▶ [Instructions for the task]:
Find the lines of the material below that include the string "stays", then copy each one.

▶ [Input for this task]:

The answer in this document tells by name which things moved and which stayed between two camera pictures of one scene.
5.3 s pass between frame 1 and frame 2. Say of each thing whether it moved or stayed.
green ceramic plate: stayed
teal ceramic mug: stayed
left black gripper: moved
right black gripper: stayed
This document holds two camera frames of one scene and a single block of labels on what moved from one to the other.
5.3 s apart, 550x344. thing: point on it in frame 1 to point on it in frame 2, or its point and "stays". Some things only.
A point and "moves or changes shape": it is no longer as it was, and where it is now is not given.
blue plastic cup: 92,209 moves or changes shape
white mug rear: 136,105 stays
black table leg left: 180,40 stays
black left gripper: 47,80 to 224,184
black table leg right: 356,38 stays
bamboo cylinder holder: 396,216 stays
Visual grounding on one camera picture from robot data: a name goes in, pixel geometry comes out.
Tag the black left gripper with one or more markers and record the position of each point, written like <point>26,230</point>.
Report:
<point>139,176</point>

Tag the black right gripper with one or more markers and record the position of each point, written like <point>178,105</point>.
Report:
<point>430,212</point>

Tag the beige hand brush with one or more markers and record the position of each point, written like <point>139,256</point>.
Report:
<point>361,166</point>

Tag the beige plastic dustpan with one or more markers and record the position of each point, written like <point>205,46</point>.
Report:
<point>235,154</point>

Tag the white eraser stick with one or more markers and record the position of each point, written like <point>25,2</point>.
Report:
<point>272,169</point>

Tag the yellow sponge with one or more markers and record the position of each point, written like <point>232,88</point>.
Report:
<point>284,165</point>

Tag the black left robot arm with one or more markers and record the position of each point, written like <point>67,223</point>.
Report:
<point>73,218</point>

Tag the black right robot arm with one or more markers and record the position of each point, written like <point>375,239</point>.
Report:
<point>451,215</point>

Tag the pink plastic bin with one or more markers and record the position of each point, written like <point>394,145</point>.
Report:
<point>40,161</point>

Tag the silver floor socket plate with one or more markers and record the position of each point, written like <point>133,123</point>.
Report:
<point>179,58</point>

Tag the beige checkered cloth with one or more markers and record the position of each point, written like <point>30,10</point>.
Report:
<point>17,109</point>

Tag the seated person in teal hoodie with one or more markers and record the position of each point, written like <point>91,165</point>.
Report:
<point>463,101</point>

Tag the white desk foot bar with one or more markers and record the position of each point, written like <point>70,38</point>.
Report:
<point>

▶ [Response area]:
5.3 s apart, 550x344. thing: point on it in frame 1 to point on it in frame 2, or its point and "stays". Some things only.
white mug rear: 136,105 stays
black table leg left: 180,40 stays
black table leg right: 356,38 stays
bamboo cylinder holder: 396,216 stays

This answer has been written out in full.